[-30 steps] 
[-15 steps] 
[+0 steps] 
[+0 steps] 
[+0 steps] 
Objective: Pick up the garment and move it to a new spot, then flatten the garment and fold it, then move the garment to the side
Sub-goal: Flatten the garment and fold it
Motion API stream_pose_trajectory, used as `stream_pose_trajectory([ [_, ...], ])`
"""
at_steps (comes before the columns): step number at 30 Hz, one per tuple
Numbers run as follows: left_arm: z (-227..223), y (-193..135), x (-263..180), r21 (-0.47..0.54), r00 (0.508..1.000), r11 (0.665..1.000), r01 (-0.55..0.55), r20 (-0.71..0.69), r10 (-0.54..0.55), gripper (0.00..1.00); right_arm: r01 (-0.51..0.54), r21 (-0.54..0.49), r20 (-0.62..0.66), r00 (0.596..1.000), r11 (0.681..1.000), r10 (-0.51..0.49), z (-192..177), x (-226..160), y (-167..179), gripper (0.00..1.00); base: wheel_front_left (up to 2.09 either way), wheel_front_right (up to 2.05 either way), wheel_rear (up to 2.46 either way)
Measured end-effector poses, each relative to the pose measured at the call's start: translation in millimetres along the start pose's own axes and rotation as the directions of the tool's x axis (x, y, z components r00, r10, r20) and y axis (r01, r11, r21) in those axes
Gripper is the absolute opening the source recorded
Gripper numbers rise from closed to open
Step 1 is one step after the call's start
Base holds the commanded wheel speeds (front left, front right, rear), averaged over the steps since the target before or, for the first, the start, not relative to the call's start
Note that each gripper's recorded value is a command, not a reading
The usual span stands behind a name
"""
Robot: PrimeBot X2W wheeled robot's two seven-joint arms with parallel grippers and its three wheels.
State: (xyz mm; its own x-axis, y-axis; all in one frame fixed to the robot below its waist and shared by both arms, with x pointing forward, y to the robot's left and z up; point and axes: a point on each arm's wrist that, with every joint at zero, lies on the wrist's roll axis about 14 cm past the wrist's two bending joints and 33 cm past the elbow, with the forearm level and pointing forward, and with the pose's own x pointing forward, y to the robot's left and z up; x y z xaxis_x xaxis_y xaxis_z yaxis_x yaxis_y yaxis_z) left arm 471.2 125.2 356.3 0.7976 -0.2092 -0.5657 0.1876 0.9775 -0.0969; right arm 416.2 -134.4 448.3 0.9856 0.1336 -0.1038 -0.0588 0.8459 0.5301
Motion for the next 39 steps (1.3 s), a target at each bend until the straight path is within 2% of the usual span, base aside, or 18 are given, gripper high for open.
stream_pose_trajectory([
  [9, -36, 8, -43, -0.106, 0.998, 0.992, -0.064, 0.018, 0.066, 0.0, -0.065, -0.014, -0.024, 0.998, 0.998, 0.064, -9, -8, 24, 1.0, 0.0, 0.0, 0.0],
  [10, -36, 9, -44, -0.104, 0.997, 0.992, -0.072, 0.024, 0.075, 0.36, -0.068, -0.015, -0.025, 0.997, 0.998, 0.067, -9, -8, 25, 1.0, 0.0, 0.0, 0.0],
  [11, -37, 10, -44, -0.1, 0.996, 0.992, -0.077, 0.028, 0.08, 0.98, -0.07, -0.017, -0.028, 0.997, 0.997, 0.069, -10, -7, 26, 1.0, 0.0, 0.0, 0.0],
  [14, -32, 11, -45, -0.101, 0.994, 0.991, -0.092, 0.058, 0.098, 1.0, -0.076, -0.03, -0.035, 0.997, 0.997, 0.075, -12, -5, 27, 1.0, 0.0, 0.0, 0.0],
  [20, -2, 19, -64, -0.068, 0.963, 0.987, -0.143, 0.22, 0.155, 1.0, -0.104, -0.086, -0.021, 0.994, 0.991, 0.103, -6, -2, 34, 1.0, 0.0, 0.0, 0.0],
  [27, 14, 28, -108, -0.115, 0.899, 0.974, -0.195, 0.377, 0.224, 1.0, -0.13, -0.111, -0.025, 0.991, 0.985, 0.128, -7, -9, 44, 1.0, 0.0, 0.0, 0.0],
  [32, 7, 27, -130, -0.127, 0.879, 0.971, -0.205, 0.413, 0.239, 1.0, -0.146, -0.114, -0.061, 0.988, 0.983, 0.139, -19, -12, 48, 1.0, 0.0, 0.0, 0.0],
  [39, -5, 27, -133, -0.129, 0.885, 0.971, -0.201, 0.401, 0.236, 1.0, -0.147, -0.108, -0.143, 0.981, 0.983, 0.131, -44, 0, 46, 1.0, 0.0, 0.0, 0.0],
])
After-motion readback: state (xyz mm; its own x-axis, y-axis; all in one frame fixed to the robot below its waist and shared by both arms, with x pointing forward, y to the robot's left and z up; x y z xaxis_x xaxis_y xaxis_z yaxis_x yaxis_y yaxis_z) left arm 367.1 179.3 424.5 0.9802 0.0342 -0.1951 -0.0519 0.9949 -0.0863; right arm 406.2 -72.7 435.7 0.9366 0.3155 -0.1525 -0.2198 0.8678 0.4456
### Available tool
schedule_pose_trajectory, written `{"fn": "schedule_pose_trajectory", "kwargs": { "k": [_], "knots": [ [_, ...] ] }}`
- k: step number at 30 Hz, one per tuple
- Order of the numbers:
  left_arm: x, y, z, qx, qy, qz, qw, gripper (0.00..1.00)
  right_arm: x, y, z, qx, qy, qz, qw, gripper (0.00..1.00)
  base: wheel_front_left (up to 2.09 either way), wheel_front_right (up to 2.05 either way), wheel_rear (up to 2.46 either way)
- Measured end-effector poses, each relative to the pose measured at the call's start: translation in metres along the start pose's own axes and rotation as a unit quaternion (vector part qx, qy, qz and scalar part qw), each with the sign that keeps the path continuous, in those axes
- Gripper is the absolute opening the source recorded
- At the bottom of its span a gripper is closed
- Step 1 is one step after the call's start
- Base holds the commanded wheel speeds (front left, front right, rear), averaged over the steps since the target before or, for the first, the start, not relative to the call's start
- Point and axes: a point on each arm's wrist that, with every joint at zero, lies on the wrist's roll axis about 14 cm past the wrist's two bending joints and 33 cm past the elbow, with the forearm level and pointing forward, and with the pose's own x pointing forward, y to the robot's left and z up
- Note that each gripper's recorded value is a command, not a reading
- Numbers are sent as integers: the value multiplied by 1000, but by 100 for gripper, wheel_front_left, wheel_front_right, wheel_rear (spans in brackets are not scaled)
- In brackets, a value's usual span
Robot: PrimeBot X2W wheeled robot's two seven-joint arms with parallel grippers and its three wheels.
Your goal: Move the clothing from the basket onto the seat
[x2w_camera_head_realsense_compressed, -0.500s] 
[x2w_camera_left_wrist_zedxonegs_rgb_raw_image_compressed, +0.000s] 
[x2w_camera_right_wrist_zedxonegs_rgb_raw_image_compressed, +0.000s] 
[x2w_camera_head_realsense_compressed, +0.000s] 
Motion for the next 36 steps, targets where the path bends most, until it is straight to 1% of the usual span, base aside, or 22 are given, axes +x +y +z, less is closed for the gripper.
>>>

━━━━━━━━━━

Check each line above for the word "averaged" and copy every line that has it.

Task response:
Base holds the commanded wheel speeds (front left, front right, rear), averaged over the steps since the target before or, for the first, the start, not relative to the call's start
- Base holds the commanded wheel speeds (front left, front right, rear), averaged over the steps since the target before or, for the first, the start, not relative to the call's start

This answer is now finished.